**What the exercise asks:**
An exact reprint of the data below is required, line for line.

**Collected data:**
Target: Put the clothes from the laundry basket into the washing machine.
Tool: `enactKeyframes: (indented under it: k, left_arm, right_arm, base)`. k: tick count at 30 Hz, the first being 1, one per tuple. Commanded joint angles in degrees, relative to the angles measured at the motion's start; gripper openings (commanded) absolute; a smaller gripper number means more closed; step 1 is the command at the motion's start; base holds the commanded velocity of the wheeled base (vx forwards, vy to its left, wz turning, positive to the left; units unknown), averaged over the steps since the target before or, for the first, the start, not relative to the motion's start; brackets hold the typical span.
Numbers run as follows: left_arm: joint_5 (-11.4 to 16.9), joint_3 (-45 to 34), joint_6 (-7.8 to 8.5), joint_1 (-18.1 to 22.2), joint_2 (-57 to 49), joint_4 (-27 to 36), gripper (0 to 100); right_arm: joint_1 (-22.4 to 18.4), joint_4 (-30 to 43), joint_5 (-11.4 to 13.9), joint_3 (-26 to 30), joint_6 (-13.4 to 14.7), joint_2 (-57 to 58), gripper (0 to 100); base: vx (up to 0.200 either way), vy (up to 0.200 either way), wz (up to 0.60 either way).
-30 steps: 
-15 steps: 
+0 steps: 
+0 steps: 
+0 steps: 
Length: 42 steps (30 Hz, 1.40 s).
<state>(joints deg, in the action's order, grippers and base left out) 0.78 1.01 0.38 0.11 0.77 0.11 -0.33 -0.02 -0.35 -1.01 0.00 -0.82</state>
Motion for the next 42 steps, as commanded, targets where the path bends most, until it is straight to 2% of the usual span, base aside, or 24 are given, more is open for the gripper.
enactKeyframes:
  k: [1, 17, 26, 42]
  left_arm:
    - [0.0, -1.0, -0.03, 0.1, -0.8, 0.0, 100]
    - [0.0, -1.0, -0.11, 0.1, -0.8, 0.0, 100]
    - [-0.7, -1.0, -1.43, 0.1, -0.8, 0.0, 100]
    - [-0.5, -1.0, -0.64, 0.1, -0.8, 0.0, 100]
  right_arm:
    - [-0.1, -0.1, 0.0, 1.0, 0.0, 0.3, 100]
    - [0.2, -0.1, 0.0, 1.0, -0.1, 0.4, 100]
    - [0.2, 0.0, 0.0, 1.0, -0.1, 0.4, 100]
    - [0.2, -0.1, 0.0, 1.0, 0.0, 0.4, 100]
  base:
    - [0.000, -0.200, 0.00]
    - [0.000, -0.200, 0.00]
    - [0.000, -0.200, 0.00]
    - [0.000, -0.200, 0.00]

**Reply to the task:**
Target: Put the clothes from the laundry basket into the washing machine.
Tool: `enactKeyframes: (indented under it: k, left_arm, right_arm, base)`. k: tick count at 30 Hz, the first being 1, one per tuple. Commanded joint angles in degrees, relative to the angles measured at the motion's start; gripper openings (commanded) absolute; a smaller gripper number means more closed; step 1 is the command at the motion's start; base holds the commanded velocity of the wheeled base (vx forwards, vy to its left, wz turning, positive to the left; units unknown), averaged over the steps since the target before or, for the first, the start, not relative to the motion's start; brackets hold the typical span.
Numbers run as follows: left_arm: joint_5 (-11.4 to 16.9), joint_3 (-45 to 34), joint_6 (-7.8 to 8.5), joint_1 (-18.1 to 22.2), joint_2 (-57 to 49), joint_4 (-27 to 36), gripper (0 to 100); right_arm: joint_1 (-22.4 to 18.4), joint_4 (-30 to 43), joint_5 (-11.4 to 13.9), joint_3 (-26 to 30), joint_6 (-13.4 to 14.7), joint_2 (-57 to 58), gripper (0 to 100); base: vx (up to 0.200 either way), vy (up to 0.200 either way), wz (up to 0.60 either way).
-30 steps: 
-15 steps: 
+0 steps: 
+0 steps: 
+0 steps: 
Length: 42 steps (30 Hz, 1.40 s).
<state>(joints deg, in the action's order, grippers and base left out) 0.78 1.01 0.38 0.11 0.77 0.11 -0.33 -0.02 -0.35 -1.01 0.00 -0.82</state>
Motion for the next 42 steps, as commanded, targets where the path bends most, until it is straight to 2% of the usual span, base aside, or 24 are given, more is open for the gripper.
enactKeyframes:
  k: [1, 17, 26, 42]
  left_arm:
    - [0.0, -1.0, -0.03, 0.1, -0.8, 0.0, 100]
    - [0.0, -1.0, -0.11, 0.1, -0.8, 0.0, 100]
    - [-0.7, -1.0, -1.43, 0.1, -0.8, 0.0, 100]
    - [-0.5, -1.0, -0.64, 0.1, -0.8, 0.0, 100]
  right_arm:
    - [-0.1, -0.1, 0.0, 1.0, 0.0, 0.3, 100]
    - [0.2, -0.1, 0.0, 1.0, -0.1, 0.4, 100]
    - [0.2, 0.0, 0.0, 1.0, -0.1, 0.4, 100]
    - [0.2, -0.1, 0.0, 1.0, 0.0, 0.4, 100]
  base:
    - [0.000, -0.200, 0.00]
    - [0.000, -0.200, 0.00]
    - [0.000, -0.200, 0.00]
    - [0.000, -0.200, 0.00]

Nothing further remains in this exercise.